NBC, Fox News and Facebook have pulled a controversial Trump campaign advertisement that CNN had previously refused to run after deeming it “racist.”
NBC had aired the ad, which focuses on immigration, in the middle of a highly anticipated “Sunday Night Football” broadcast, but said on Monday that it would stop running it.
“After further review we recognize the insensitive nature of the ad and have decided to cease airing it across our properties as soon as possible,” NBC Universal said in a statement.
Fox News reached a similar decision the day before, Marianne Gambelli, the network’s president of ad sales, said in a statement on Monday.
“Upon further review, Fox News pulled the ad yesterday and it will not appear on either Fox News Channel or Fox Business Network,” she said.
The social media giant Facebook also said on Monday that it would remove the ad, which was shown to targeted groups of users in certain states, because it violates the company’s advertising policy “against sensational content.” Users may still share the video on their pages, Facebook said.
[Read on how Trump-fed conspiracy theories about the migrant caravan intersects with deadly hatred.]
Speaking to reporters on Monday before boarding Air Force One, President Trump said he was unaware of the controversy.
“You’re telling me something I don’t know about,” he said. “We have a lot of ads and they certainly are effective, based on the numbers that we’re seeing.”
Mr. Trump also dismissed the complaints over the ad.
“A lot of things are offensive,” he said. “Your questions are offensive a lot of time, so, you know.”

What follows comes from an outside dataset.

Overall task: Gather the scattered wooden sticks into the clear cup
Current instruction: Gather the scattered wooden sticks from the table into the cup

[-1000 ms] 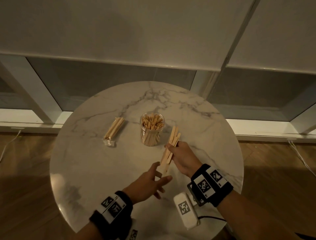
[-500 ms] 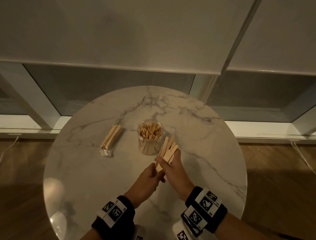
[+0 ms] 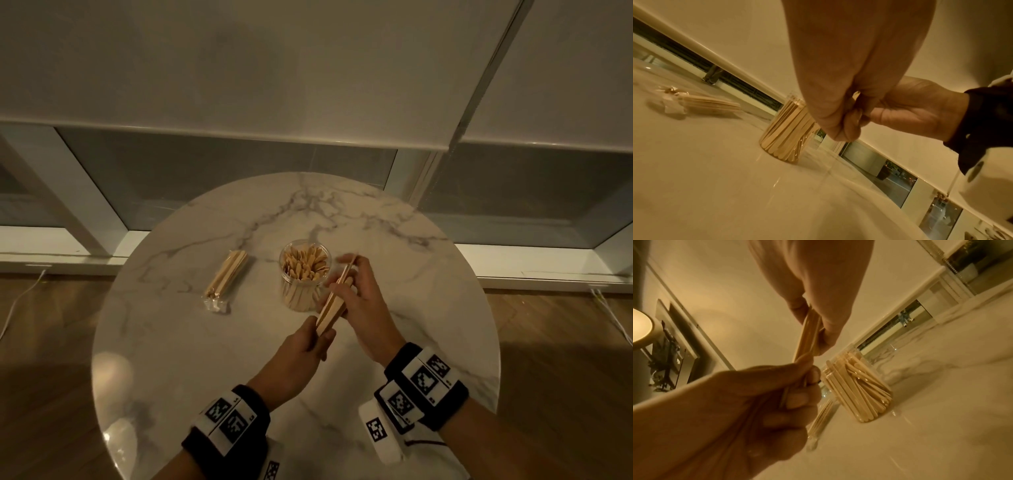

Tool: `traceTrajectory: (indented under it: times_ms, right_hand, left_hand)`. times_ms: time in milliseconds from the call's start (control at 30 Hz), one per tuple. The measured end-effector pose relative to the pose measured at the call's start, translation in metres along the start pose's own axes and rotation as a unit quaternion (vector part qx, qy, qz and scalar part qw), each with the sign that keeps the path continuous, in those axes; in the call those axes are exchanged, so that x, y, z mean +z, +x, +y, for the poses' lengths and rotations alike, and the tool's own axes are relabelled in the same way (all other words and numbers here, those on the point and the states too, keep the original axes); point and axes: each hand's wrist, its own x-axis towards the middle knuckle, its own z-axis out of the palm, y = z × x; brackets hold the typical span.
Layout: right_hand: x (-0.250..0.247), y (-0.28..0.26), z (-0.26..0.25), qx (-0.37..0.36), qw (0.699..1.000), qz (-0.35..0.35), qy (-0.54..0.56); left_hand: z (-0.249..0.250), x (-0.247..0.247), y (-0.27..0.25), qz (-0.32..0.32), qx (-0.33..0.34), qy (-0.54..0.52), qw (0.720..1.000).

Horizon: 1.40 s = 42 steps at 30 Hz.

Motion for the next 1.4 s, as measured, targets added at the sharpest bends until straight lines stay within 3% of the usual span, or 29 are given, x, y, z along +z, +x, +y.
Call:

The 30-second ad that aired on NBC was paid for by Donald J. Trump for President and stirred fear of a migrant caravan making its way through Mexico that is still hundreds of miles from the United States border. It tied Luis Bracamontes, an undocumented Mexican immigrant who was convicted of murdering two Sacramento sheriff’s deputies in 2014, to the thousands of migrants who are fleeing Central America, even though Mr. Bracamontes is not known to have any association with the caravan.
“Dangerous illegal criminals like cop killer Luis Bracamontes don’t care about our laws,” the ad said.
It was a shorter version of an ad that the president shared on Twitter last week, which falsely claimed about Mr. Bracamontes that Democrats “let him into our country” and “let him stay.” CNN dedicated substantial editorial coverage to the longer ad, sometimes showing clips as anchors and chyrons declared it “racist.”
The shorter version did not include the false claim about Democrats, but it still drew a direct connection from immigrants to crime, a tactic the president has repeatedly used. (Many studies have shown that immigrants do not drive an increase in crime.)
NBC’s decision to run the Trump campaign ad stood in stark contrast to CNN, which publicly responded when Donald Trump Jr. criticized the network for refusing to run it.
“CNN has made it abundantly clear in its editorial coverage that this ad is racist,” the network’s public relations account posted on Twitter. “When presented with an opportunity to be paid to take a version of this ad, we declined.”
NBC showed the ad during a marquee matchup between the New England Patriots and Green Bay Packers, prompting swift criticism.
[As the Midterm Elections near, read on how Trump is bringing up immigration as an issue.]
Debra Messing, an actress who plays Grace in NBC’s “Will and Grace,” protested the network’s decision in a tweet addressed to her show’s fans.
“I want you to know that I am ashamed that my network aired this disgusting racist ad,” she wrote. “It is the antithesis of everything I personally believe in, and what, I believe, our show is all about.”
Mr. Trump has used the specter of the caravan crossing the United States border as a central campaign theme, describing it as an “invasion of our country” to stoke anxieties about immigration. The military is deploying more than 5,000 active-duty troops to the border in preparation for the migrants’ expected arrival in the coming weeks.
The caravan was once said to have 7,000 people, but more recent estimates put the number at fewer than 3,500.